Recruitment Contact: 844-434-4210 or Participate-In-This-Study@its.jnj.com
Talquetamab, an investigational, off-the-shelf, T-cell redirecting bispecific antibody, is being investigated in a first-in-human study of patients with relapsed or refractory multiple myeloma (NCT03399799). The agent was recently granted breakthrough therapy designation from the FDA based on early results from the study.
In the phase 1/2, first-in-human, open-label, dose-escalation study, 260 patients with r/r multiple myeloma will be treated with talquetamab at 1 of 13 study locations in the United States, the Netherlands, Belgium, or Spain.

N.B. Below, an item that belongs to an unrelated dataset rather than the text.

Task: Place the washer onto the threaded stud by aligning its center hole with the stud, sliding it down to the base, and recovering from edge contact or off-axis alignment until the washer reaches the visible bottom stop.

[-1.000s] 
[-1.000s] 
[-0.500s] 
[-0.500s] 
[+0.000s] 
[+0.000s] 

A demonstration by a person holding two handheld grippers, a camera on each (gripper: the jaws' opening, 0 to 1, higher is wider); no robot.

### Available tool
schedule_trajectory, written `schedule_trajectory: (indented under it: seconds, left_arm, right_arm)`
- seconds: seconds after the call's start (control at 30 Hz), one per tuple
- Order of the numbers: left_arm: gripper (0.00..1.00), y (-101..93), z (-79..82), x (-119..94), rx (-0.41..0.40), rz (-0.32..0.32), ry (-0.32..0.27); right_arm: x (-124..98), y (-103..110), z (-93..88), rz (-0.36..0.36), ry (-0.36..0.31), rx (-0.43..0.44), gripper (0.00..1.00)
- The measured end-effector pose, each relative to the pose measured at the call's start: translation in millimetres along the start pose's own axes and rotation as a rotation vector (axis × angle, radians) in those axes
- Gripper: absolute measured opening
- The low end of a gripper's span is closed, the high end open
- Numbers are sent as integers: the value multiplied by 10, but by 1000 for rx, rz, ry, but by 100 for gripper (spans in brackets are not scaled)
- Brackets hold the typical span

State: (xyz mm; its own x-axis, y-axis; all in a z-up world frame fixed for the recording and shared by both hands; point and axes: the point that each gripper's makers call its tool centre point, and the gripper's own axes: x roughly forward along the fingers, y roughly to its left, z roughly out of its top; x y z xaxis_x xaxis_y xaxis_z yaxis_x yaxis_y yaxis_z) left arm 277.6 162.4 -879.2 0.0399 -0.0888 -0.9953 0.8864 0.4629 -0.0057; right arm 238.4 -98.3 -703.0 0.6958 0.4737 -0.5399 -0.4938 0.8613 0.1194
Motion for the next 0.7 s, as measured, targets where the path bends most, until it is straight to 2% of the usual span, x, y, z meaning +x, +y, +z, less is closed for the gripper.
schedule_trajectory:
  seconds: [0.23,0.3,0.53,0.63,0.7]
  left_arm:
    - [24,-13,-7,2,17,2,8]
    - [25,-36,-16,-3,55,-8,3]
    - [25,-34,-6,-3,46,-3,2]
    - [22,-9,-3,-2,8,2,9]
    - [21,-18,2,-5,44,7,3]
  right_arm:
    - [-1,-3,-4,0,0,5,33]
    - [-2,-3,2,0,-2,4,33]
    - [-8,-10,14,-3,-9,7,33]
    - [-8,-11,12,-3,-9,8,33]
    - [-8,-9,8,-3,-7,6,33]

The study is being conducted in 2 parts. Part 1 is the dose-escalation phase during which patients receive talquetamab via intravenous (IV) infusion at a minimum anticipated biologic effect level-based starting dose until the end of treatment visit is completed. Subsequent dose levels are chosen based on the data, including pharmacokinetics, pharmacodynamics, safety, and preliminary tumor activity. In a separate arm, patients receive subcutaneous (SC) treatment with talquetamab to determine the safe and tolerable recommended phase 2 dose (RP2D).

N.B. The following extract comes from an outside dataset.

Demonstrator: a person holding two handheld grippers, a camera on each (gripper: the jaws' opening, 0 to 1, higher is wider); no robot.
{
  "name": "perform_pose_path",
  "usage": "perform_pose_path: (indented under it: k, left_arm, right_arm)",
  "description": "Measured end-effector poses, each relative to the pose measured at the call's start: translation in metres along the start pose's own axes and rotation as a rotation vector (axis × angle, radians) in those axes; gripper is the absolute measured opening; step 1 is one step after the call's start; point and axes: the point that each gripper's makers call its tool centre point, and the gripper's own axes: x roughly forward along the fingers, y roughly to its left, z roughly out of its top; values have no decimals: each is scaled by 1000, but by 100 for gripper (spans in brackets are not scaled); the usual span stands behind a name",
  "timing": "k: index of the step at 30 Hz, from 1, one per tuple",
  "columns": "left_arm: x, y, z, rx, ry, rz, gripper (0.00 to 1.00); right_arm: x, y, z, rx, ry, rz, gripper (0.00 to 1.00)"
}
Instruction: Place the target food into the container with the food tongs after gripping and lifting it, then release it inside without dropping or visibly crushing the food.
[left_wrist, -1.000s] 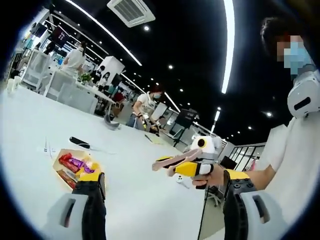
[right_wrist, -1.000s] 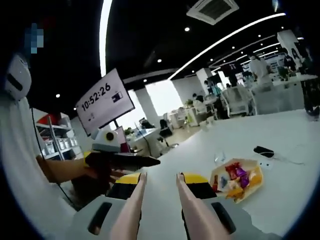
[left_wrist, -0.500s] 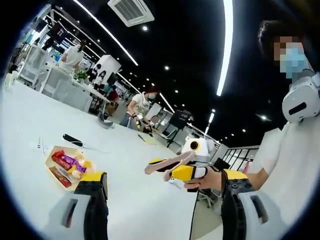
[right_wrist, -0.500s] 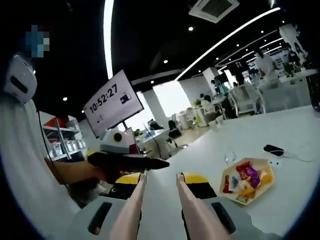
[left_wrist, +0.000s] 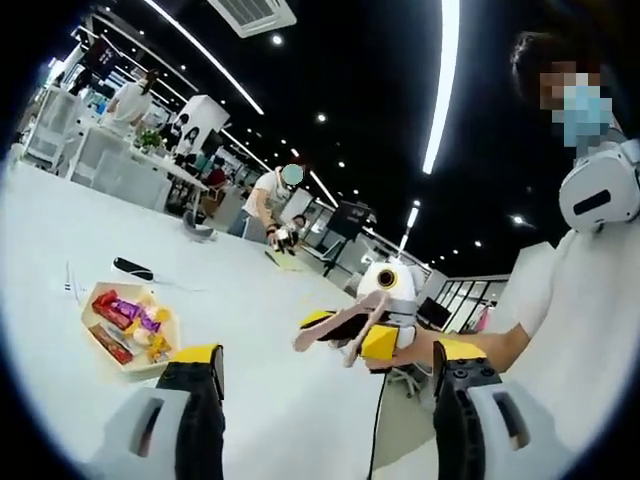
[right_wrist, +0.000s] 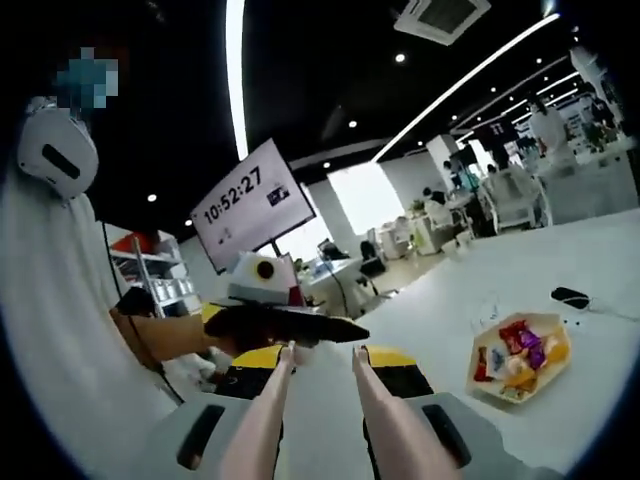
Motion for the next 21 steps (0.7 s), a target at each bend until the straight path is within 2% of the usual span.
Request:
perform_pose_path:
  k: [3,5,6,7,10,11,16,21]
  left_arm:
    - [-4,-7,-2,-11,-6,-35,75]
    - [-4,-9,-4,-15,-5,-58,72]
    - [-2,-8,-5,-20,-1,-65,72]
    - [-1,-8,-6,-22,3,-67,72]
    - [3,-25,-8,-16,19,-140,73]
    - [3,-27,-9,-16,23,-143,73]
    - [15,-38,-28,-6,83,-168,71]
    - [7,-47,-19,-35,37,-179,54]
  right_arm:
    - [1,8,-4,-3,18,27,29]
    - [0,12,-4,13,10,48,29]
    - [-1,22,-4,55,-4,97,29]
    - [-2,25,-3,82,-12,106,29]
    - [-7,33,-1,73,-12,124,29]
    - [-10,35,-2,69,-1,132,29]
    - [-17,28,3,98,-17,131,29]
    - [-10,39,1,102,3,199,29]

The co-primary end points to be assessed in part 1 of the study are dose-limiting toxicity and the number of patients with adverse events. The secondary end points to be explored in part 1 include talquetamab serum concentrations, biomarker assessment, and the number of patients with talquetamab antibodies.
In part 2, patients are given an IV or SC injection of talquetamab at each putative RP2D as determined in part 1. The part-2 primary end point is safety and tolerability determined by the number of patients with AEs. The secondary end points to be assessed in part 2 include, biomarker assessment, overall response rate, clinical benefit rate, duration of response, time to response, and progression-free survival.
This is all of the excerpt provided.